- Task item -
What you need to produce is the complete listing, repeated exactly.
----- Available data -----
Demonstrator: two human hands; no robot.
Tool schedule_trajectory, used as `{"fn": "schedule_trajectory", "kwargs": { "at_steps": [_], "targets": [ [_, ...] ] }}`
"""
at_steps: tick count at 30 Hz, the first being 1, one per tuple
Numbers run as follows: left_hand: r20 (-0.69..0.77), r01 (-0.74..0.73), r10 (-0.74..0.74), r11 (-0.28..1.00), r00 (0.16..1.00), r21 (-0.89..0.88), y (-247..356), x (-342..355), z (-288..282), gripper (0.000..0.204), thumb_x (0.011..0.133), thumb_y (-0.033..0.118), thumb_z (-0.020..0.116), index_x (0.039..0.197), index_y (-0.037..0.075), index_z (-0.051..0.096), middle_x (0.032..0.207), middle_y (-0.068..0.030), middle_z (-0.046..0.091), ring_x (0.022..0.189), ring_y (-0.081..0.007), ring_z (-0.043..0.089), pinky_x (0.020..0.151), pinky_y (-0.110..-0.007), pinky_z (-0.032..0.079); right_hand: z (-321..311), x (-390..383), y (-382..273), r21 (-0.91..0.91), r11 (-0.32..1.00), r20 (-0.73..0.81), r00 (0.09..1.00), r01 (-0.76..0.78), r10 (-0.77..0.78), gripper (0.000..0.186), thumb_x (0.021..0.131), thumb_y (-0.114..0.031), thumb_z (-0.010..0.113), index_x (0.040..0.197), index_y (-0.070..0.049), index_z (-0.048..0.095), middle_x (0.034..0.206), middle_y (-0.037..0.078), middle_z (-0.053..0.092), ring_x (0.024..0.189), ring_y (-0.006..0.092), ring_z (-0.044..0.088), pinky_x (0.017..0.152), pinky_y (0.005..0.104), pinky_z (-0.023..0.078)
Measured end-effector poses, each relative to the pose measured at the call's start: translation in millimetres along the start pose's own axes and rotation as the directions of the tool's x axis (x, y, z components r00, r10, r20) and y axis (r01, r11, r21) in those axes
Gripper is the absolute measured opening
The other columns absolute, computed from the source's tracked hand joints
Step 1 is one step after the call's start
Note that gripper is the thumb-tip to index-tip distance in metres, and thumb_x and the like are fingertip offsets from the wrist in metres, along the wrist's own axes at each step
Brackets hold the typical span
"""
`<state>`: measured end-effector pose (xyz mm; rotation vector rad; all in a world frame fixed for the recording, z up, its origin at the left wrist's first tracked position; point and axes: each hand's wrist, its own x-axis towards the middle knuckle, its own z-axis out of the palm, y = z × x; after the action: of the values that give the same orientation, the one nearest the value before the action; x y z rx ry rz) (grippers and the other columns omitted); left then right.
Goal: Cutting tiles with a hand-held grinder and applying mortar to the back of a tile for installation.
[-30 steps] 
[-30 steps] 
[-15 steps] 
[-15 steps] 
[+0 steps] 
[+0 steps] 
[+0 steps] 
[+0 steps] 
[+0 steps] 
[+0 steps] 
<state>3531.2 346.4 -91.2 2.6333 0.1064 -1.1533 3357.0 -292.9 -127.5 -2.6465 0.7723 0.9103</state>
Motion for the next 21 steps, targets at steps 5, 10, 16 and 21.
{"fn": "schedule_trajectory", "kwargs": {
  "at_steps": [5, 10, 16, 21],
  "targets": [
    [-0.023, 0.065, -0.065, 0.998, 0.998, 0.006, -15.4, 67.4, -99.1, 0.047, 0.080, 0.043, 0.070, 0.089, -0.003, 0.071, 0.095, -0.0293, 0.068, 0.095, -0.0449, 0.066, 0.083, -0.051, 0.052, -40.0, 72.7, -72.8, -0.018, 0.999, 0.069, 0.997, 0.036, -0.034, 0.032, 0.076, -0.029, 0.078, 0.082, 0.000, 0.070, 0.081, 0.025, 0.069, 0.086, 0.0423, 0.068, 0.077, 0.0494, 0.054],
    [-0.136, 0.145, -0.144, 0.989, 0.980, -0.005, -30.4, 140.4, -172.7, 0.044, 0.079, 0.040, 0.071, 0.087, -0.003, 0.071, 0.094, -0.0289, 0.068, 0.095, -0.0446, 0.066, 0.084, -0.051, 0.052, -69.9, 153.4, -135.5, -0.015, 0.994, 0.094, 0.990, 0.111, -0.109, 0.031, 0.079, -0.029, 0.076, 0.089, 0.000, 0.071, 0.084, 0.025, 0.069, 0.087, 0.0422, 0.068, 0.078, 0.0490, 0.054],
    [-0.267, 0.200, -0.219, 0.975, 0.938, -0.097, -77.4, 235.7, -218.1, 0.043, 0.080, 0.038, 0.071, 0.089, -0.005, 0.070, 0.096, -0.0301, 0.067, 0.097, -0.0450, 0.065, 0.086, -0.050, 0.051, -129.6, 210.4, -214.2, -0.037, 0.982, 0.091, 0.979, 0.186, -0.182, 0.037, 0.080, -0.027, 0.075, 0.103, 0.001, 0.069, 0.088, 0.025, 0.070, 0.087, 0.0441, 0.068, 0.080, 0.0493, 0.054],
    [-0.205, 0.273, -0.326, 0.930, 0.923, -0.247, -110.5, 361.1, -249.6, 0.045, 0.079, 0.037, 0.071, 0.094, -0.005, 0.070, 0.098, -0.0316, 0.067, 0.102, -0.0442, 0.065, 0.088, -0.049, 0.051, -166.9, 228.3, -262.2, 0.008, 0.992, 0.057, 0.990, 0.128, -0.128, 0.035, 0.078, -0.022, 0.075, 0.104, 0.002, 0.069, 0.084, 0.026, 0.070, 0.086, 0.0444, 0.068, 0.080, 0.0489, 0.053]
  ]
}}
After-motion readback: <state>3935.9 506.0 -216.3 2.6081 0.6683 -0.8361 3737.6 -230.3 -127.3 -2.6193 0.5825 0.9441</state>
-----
- Answer -
Demonstrator: two human hands; no robot.
Tool schedule_trajectory, used as `{"fn": "schedule_trajectory", "kwargs": { "at_steps": [_], "targets": [ [_, ...] ] }}`
"""
at_steps: tick count at 30 Hz, the first being 1, one per tuple
Numbers run as follows: left_hand: r20 (-0.69..0.77), r01 (-0.74..0.73), r10 (-0.74..0.74), r11 (-0.28..1.00), r00 (0.16..1.00), r21 (-0.89..0.88), y (-247..356), x (-342..355), z (-288..282), gripper (0.000..0.204), thumb_x (0.011..0.133), thumb_y (-0.033..0.118), thumb_z (-0.020..0.116), index_x (0.039..0.197), index_y (-0.037..0.075), index_z (-0.051..0.096), middle_x (0.032..0.207), middle_y (-0.068..0.030), middle_z (-0.046..0.091), ring_x (0.022..0.189), ring_y (-0.081..0.007), ring_z (-0.043..0.089), pinky_x (0.020..0.151), pinky_y (-0.110..-0.007), pinky_z (-0.032..0.079); right_hand: z (-321..311), x (-390..383), y (-382..273), r21 (-0.91..0.91), r11 (-0.32..1.00), r20 (-0.73..0.81), r00 (0.09..1.00), r01 (-0.76..0.78), r10 (-0.77..0.78), gripper (0.000..0.186), thumb_x (0.021..0.131), thumb_y (-0.114..0.031), thumb_z (-0.010..0.113), index_x (0.040..0.197), index_y (-0.070..0.049), index_z (-0.048..0.095), middle_x (0.034..0.206), middle_y (-0.037..0.078), middle_z (-0.053..0.092), ring_x (0.024..0.189), ring_y (-0.006..0.092), ring_z (-0.044..0.088), pinky_x (0.017..0.152), pinky_y (0.005..0.104), pinky_z (-0.023..0.078)
Measured end-effector poses, each relative to the pose measured at the call's start: translation in millimetres along the start pose's own axes and rotation as the directions of the tool's x axis (x, y, z components r00, r10, r20) and y axis (r01, r11, r21) in those axes
Gripper is the absolute measured opening
The other columns absolute, computed from the source's tracked hand joints
Step 1 is one step after the call's start
Note that gripper is the thumb-tip to index-tip distance in metres, and thumb_x and the like are fingertip offsets from the wrist in metres, along the wrist's own axes at each step
Brackets hold the typical span
"""
`<state>`: measured end-effector pose (xyz mm; rotation vector rad; all in a world frame fixed for the recording, z up, its origin at the left wrist's first tracked position; point and axes: each hand's wrist, its own x-axis towards the middle knuckle, its own z-axis out of the palm, y = z × x; after the action: of the values that give the same orientation, the one nearest the value before the action; x y z rx ry rz) (grippers and the other columns omitted); left then right.
Goal: Cutting tiles with a hand-held grinder and applying mortar to the back of a tile for installation.
[-30 steps] 
[-30 steps] 
[-15 steps] 
[-15 steps] 
[+0 steps] 
[+0 steps] 
[+0 steps] 
[+0 steps] 
[+0 steps] 
[+0 steps] 
<state>3531.2 346.4 -91.2 2.6333 0.1064 -1.1533 3357.0 -292.9 -127.5 -2.6465 0.7723 0.9103</state>
Motion for the next 21 steps, targets at steps 5, 10, 16 and 21.
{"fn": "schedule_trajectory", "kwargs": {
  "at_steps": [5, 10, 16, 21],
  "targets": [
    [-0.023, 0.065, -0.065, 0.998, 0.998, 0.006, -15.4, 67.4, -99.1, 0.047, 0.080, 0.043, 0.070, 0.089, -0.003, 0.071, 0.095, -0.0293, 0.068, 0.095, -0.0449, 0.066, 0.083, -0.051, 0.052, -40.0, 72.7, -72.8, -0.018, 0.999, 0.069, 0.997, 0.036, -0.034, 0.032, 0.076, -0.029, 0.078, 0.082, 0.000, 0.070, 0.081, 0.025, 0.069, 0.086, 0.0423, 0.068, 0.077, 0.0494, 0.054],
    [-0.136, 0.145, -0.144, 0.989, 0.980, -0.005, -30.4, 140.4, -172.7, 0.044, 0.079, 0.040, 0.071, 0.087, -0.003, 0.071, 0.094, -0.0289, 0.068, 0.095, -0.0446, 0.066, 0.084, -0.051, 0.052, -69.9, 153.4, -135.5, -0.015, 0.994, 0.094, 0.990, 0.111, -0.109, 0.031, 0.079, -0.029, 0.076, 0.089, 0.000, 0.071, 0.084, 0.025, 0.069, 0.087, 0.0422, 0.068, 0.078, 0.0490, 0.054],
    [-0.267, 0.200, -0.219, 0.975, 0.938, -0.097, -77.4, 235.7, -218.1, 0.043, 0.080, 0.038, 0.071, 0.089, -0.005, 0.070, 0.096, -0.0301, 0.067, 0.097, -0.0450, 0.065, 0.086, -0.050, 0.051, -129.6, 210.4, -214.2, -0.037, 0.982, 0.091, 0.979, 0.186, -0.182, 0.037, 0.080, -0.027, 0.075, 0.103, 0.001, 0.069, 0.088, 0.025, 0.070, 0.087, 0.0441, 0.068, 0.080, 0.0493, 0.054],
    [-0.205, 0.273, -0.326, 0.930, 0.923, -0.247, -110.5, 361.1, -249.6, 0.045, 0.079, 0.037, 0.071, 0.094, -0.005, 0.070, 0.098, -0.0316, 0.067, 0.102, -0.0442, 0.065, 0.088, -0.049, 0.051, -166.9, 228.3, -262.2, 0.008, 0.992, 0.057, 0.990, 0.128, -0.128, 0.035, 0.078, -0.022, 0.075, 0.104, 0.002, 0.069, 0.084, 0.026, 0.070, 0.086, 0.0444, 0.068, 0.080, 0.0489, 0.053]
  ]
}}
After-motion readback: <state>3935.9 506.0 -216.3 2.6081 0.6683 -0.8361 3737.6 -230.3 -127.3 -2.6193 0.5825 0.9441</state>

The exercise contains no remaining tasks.